Structurally, Kemira Oyj and PPG Industries are closely matched — neither holds a meaningful edge overall. PPG Industries still leads on growth and valuation, which keeps the comparison from looking entirely one-sided. Both sides have seen trend damage — neither carries a clear market edge right now. With both trends damaged, the structural comparison carries most of the weight here.

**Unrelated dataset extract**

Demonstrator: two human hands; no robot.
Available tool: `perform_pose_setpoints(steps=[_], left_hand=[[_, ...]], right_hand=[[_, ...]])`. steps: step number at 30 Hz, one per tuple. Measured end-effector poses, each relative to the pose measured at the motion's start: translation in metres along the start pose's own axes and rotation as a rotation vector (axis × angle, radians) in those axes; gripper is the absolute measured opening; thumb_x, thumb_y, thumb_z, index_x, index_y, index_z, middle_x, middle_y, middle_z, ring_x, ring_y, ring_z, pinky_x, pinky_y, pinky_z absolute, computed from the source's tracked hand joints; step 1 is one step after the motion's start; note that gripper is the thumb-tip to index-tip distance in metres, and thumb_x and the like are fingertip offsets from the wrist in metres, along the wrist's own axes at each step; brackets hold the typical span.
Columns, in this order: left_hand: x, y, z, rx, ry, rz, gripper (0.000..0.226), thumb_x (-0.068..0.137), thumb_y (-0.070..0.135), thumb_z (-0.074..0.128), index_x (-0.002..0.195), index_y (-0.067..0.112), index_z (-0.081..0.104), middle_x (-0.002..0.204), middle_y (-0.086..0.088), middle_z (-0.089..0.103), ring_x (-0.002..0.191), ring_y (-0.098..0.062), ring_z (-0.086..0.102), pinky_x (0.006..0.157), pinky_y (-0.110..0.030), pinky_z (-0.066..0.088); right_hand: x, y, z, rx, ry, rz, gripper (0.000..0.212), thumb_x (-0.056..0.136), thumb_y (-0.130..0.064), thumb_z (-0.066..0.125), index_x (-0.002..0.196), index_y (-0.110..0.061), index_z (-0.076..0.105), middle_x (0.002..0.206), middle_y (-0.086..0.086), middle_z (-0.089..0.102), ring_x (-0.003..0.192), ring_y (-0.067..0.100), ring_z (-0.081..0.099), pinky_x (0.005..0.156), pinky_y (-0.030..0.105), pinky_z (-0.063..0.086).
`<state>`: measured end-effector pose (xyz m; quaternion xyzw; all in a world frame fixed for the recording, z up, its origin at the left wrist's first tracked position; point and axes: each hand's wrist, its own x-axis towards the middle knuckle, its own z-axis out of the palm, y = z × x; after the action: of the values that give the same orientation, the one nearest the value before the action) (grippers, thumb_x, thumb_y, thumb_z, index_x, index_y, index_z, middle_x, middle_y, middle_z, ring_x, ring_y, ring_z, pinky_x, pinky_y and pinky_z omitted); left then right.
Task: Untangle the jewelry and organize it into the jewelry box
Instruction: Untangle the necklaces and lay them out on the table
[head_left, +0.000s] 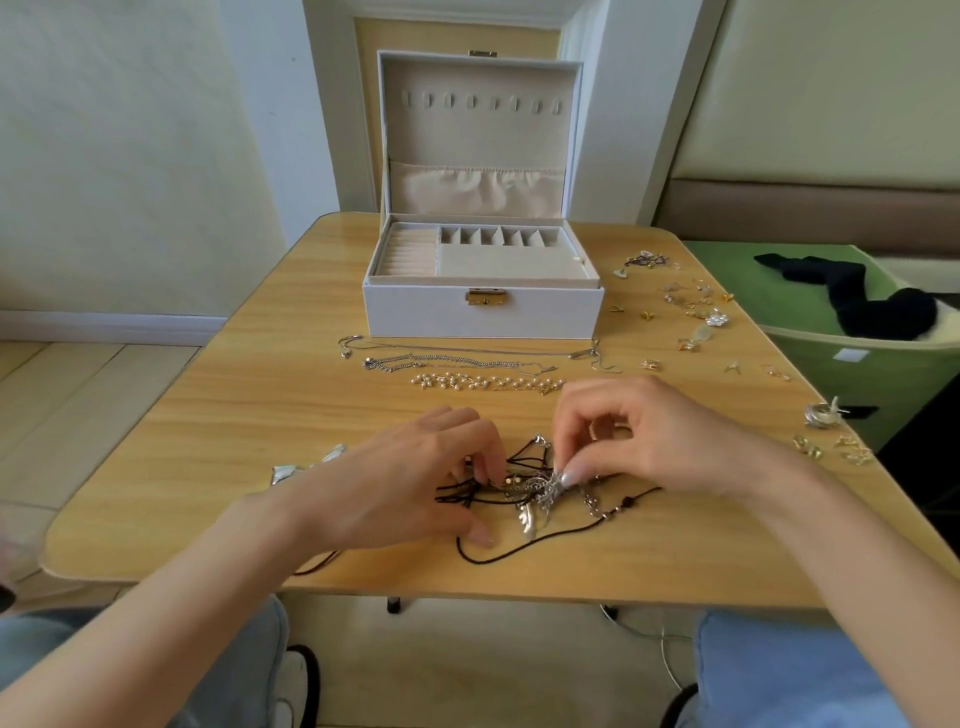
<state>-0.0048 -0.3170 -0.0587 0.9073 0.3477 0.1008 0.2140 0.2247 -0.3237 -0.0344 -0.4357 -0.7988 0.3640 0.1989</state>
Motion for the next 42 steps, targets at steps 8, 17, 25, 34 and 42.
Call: perform_pose_setpoints(steps=[8, 17, 25, 34, 42], left_hand=[[-0.001, 0.004, -0.003, 0.002, -0.024, -0.051, 0.044, 0.073, 0.052, 0.070, 0.105, 0.035, 0.044, 0.102, 0.028, 0.040, 0.099, 0.008, 0.038, 0.080, -0.012, 0.037], [0.007, 0.011, 0.002, -0.182, 0.214, -0.006, 0.047, 0.069, 0.067, 0.058, 0.101, 0.036, 0.046, 0.092, 0.015, 0.058, 0.084, -0.004, 0.053, 0.069, -0.016, 0.044], [0.017, 0.025, -0.005, -0.515, 0.445, 0.010, 0.019, 0.086, 0.039, 0.058, 0.089, 0.027, 0.072, 0.079, 0.006, 0.066, 0.074, -0.010, 0.061, 0.064, -0.023, 0.047], [0.013, 0.032, -0.020, -1.062, 0.533, 0.007, 0.019, 0.084, 0.018, 0.057, 0.091, 0.007, 0.070, 0.073, -0.005, 0.068, 0.065, -0.014, 0.065, 0.057, -0.020, 0.052], [0.011, 0.029, -0.030, -1.236, 0.598, 0.008, 0.024, 0.085, 0.017, 0.053, 0.096, 0.010, 0.073, 0.076, -0.004, 0.071, 0.067, -0.012, 0.068, 0.059, -0.018, 0.054]], right_hand=[[0.003, -0.012, -0.008, 0.544, 0.237, -0.147, 0.008, 0.078, -0.011, 0.057, 0.080, -0.006, 0.051, 0.068, 0.009, 0.066, 0.059, 0.023, 0.059, 0.049, 0.026, 0.047], [0.008, -0.030, -0.013, 0.859, 0.216, -0.292, 0.007, 0.087, -0.017, 0.043, 0.083, -0.011, 0.043, 0.072, 0.005, 0.068, 0.065, 0.024, 0.067, 0.058, 0.027, 0.052], [0.015, -0.032, -0.015, 0.920, 0.288, -0.296, 0.007, 0.087, -0.015, 0.045, 0.083, -0.011, 0.050, 0.075, 0.006, 0.066, 0.066, 0.021, 0.063, 0.058, 0.025, 0.050], [0.021, -0.022, -0.008, 0.593, 0.254, -0.133, 0.030, 0.077, -0.024, 0.067, 0.103, -0.010, 0.061, 0.094, 0.005, 0.067, 0.085, 0.016, 0.063, 0.071, 0.030, 0.051], [0.024, -0.028, 0.005, 0.565, 0.082, -0.088, 0.032, 0.067, -0.005, 0.072, 0.098, -0.009, 0.062, 0.077, 0.006, 0.068, 0.071, 0.021, 0.066, 0.065, 0.027, 0.055]])
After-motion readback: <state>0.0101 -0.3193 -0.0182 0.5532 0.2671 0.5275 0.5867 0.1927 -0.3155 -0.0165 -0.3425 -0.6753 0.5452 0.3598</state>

The comparison is based on similar long-term financial trajectories, not sector labels. Peer scores are normalised within each company's primary universe (KEMIRA.HE: STOXX 600, PPG: Russell 1000).

Updated 2026-05-17

On stability, the clearer edge sits with Kemira Oyj, while the broader score remains level.

Trajectory Similarity
0.77
Similar
Peer-set rank: #9
within Kemira Oyj's functional peer set

This comparison is anchored in long-term financial trajectory similarity within the selected peer universe.

The pair sits on a clearly comparable long-term path, though it is not a near-twin match.

The match is driven mainly by margin consistency and revenue stability.

Similarity drivers
margin consistencyrevenue stability
How to read the score
0.85–1.00 · Very similar0.70–0.84 · Similar0.55–0.69 · Moderately similarbelow 0.55 · Loose match
Peer-Relative Score
KEMIRA.HE
Kemira Oyj
65
Peer-Score
Signal qualityMedium
Peer basis: STOXX 600
vs
PPG
PPG Industries, Inc.
65
Peer-Score
Signal qualityMedium
Peer basis: Russell 1000

Scores reflect position relative to comparable companies with similar long-term financial trajectories.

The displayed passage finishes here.